▶ _INSTRUCTIONS FOR THE TASK_: In how many lines of the data below does the word "pixel" appear? Reply with the number and nothing more.

--*--

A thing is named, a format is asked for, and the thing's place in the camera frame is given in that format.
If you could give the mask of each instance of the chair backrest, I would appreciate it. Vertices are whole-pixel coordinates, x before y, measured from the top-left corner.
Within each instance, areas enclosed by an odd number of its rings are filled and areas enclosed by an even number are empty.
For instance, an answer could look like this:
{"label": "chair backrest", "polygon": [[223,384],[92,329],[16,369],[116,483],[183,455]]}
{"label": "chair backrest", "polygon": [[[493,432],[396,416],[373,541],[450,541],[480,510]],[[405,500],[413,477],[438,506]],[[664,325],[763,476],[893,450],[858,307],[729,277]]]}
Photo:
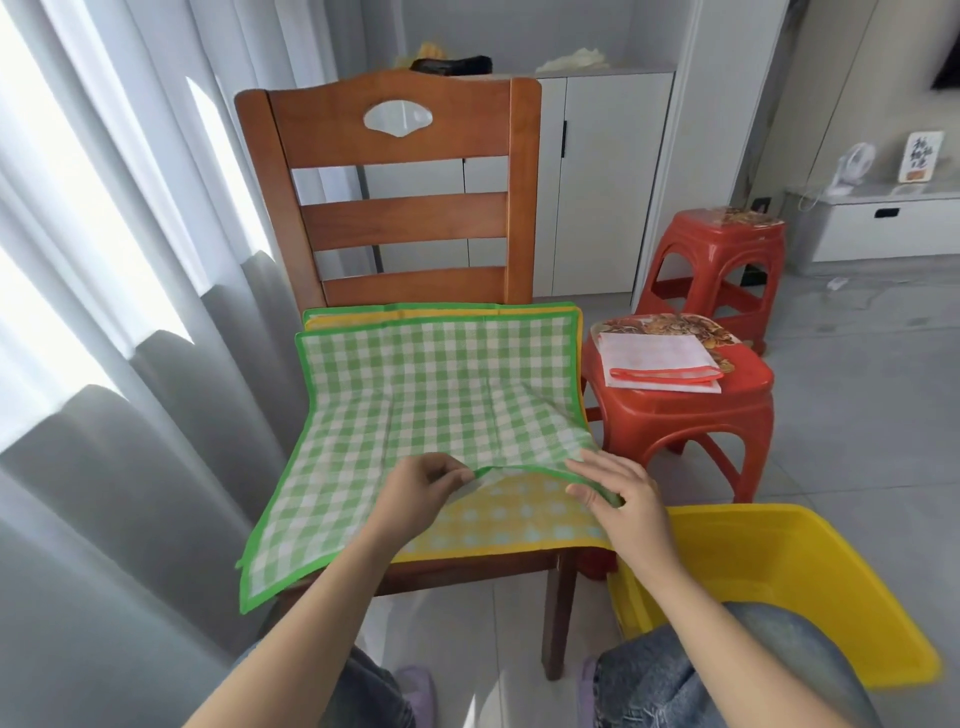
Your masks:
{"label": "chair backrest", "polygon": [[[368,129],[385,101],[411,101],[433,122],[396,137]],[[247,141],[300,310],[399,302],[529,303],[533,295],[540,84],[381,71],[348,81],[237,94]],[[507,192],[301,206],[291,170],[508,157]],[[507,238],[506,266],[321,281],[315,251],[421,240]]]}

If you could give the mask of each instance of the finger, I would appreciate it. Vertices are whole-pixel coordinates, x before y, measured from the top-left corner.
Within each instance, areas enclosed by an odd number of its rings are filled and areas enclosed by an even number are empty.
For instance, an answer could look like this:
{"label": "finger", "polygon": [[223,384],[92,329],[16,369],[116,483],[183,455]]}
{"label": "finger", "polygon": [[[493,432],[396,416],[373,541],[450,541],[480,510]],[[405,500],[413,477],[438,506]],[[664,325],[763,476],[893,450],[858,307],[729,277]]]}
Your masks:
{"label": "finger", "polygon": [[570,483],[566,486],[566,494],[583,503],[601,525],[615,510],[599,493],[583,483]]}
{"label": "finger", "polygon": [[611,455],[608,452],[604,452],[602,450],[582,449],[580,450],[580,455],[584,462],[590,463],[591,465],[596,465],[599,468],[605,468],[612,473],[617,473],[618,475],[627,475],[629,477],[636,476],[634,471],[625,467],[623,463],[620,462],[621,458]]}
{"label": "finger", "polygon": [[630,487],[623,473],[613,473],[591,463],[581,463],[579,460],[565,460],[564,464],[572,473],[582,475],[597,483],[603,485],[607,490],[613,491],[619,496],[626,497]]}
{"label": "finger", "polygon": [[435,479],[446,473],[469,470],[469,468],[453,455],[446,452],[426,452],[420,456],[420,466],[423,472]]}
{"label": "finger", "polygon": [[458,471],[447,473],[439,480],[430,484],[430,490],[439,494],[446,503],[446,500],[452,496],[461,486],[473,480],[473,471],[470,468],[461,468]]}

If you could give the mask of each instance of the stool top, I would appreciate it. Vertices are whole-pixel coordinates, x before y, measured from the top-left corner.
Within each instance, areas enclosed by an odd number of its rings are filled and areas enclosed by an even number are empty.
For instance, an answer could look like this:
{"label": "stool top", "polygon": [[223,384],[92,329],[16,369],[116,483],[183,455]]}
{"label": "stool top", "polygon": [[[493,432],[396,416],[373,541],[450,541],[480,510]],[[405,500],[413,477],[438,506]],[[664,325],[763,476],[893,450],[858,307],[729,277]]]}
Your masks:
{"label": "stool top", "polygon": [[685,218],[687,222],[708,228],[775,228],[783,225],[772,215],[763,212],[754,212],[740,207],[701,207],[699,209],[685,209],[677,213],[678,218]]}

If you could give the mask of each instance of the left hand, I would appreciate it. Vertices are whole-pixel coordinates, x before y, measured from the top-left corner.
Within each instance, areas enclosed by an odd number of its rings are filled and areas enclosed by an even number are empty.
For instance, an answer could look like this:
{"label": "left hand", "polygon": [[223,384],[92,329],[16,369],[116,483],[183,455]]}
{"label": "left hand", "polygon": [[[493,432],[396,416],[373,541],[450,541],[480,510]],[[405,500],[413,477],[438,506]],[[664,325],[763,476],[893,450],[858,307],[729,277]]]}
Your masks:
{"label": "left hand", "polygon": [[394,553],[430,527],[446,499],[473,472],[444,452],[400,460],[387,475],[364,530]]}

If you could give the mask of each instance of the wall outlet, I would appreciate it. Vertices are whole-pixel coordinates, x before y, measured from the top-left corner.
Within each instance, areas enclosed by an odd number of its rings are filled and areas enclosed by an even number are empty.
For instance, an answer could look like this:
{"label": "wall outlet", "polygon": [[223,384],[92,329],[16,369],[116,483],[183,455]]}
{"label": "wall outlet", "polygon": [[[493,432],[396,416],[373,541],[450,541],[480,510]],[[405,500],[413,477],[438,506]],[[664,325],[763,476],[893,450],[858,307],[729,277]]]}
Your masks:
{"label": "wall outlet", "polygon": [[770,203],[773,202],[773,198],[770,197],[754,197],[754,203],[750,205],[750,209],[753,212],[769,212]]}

--*--

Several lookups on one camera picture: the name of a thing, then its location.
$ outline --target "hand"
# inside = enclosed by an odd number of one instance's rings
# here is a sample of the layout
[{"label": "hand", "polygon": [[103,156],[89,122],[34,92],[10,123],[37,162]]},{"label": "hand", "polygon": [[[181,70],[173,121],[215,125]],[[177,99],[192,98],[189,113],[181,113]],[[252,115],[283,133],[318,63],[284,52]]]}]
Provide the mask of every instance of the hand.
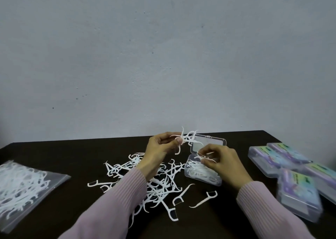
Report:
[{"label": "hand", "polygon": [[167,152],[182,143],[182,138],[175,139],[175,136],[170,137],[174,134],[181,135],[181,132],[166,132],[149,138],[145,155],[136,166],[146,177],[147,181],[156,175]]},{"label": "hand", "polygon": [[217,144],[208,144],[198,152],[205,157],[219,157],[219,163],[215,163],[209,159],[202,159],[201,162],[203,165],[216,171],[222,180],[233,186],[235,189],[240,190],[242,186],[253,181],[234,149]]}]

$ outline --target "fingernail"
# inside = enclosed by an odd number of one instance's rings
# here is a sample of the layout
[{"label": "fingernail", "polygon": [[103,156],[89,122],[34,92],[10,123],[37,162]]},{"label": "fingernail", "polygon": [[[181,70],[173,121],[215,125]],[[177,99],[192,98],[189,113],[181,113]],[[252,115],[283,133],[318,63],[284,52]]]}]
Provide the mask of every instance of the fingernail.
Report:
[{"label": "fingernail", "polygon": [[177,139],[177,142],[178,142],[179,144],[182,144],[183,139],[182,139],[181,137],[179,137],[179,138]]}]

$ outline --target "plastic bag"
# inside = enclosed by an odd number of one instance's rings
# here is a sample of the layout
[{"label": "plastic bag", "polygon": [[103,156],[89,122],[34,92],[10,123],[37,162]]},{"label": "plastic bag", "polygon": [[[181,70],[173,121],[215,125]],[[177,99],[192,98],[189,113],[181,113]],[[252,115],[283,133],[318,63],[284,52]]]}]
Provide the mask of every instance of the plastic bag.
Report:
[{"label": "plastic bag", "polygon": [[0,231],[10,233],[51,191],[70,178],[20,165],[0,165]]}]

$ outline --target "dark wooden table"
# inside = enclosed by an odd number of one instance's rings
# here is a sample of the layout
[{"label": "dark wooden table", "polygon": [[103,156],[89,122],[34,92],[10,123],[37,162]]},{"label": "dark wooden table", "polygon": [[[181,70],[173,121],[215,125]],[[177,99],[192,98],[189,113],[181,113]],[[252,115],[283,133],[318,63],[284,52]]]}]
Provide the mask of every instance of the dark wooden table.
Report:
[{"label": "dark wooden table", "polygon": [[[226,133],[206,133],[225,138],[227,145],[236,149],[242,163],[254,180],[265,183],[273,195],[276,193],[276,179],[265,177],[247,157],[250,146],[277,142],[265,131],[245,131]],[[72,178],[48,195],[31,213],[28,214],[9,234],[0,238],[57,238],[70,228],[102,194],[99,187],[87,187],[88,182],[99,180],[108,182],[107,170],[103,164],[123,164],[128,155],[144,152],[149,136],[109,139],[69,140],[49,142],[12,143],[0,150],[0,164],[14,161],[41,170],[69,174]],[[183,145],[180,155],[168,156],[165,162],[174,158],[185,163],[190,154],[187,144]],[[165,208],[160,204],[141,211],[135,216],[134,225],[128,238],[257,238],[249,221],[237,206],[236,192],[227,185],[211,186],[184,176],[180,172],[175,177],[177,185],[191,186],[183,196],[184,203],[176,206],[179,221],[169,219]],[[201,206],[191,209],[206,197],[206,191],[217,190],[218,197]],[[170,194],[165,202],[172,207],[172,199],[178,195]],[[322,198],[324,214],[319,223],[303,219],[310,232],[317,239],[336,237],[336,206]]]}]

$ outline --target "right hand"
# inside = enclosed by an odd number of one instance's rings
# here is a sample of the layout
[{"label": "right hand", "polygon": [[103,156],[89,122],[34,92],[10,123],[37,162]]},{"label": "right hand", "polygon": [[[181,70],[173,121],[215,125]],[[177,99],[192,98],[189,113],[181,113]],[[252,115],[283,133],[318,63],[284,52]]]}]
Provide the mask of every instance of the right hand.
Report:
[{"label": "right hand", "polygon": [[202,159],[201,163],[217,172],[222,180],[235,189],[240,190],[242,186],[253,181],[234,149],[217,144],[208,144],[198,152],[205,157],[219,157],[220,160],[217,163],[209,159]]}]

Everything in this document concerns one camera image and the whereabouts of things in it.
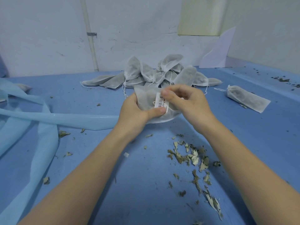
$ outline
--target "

--*--

▶ _WRITTEN REPLY_: 5